There have been several minor difficulties and a major one. The minor difficulties
have been these:
The ambulance service tended to be erratic. Late arrival and early departure were
common, and meant a reduction in the time that the old people were at the centre.
This also had an unsettling effect on them, because they spent much of the day
waiting anxiously to be collected in the morning and taken home in the afternoon.
As the centre became established, the transport position improved and despite low
priority it has now been found possible to keep to fairly regular times.
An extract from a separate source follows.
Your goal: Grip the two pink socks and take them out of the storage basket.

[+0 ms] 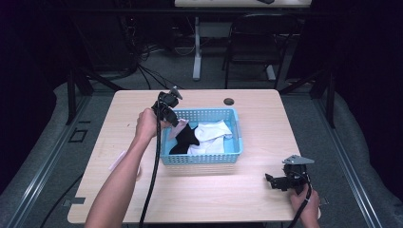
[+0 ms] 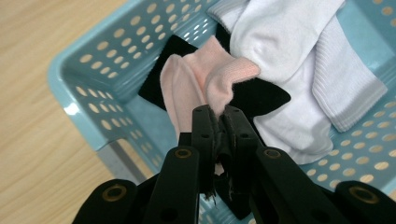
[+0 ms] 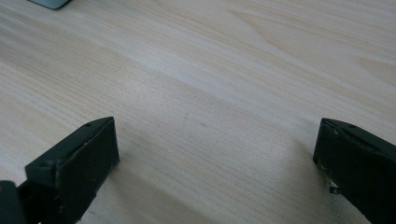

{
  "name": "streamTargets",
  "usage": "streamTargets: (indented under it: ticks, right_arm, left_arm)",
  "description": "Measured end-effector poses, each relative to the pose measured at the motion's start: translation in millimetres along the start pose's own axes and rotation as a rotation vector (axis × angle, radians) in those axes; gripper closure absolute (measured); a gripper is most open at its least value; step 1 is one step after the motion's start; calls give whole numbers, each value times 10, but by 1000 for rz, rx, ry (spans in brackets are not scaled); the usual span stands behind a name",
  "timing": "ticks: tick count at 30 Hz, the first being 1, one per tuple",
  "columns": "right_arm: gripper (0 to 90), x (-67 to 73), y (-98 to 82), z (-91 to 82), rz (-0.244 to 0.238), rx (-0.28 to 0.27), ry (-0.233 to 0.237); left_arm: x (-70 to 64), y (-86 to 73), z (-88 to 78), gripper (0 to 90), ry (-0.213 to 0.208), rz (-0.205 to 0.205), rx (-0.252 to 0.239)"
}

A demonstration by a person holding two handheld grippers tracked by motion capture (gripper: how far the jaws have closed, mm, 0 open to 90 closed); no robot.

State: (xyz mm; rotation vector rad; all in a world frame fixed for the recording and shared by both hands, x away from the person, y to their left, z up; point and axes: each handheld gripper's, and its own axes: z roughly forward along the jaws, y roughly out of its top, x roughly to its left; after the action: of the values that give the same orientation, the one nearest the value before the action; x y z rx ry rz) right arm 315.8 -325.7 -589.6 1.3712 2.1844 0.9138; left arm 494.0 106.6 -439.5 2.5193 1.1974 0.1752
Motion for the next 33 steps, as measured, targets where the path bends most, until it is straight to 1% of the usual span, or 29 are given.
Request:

Some patients appear to have misunderstood the purpose of the centre. Some,
despite previous explanation, expected to attend only for treatment and consequently
discharged themselves after a day or two. These were usually self-sufficient people
active enough to be able to get about by themselves, and therefore probably not
the type of patient we were intending to cater for. One or two patients have said
they were too ill to attend, and again were not really suitable patients for the centre
in the first place.
The main difficulty has been that of medical supervision. The original plan was
for practitioners to refer patients to the centre, and there to order and supervise
their treatment. Some practitioners have done just this. Others have preferred to
treat the centre as a kind of hospital to which patients could be sent for treatment
and not seen again until shortly after discharge. This has created difficulties for
the physiotherapist and occupational therapist, who have lacked detailed
instructions. Nor have practitioners always had the time to give to the slow
and painstaking rehabilitation of the old. This was particularly noticeable
during the very busy period in general practice during the latter half of January
and in February when referrals dropped sharply. There seems, therefore, a place
for a part-time visiting geriatrician at the centre, and this possibility is being
explored. The practitioner could thus have expert advice if he desired it, and, through
contact with the hospital services, facilities for investigation and treatment could
be extended. The practitioner who wished to handle his patient's case himself would
remain free to do so.
Despite these difficulties the centre is a going concern. It serves as a focal point
for the ascertainment of the aged handicapped, and for the provision to them of
the many other services that the borough can offer to old people. It has stimulated
lively discussion and exchange of ideas with many visitors to the centre from all
parts of the country. This report is of the first year's working of a five-year experiment.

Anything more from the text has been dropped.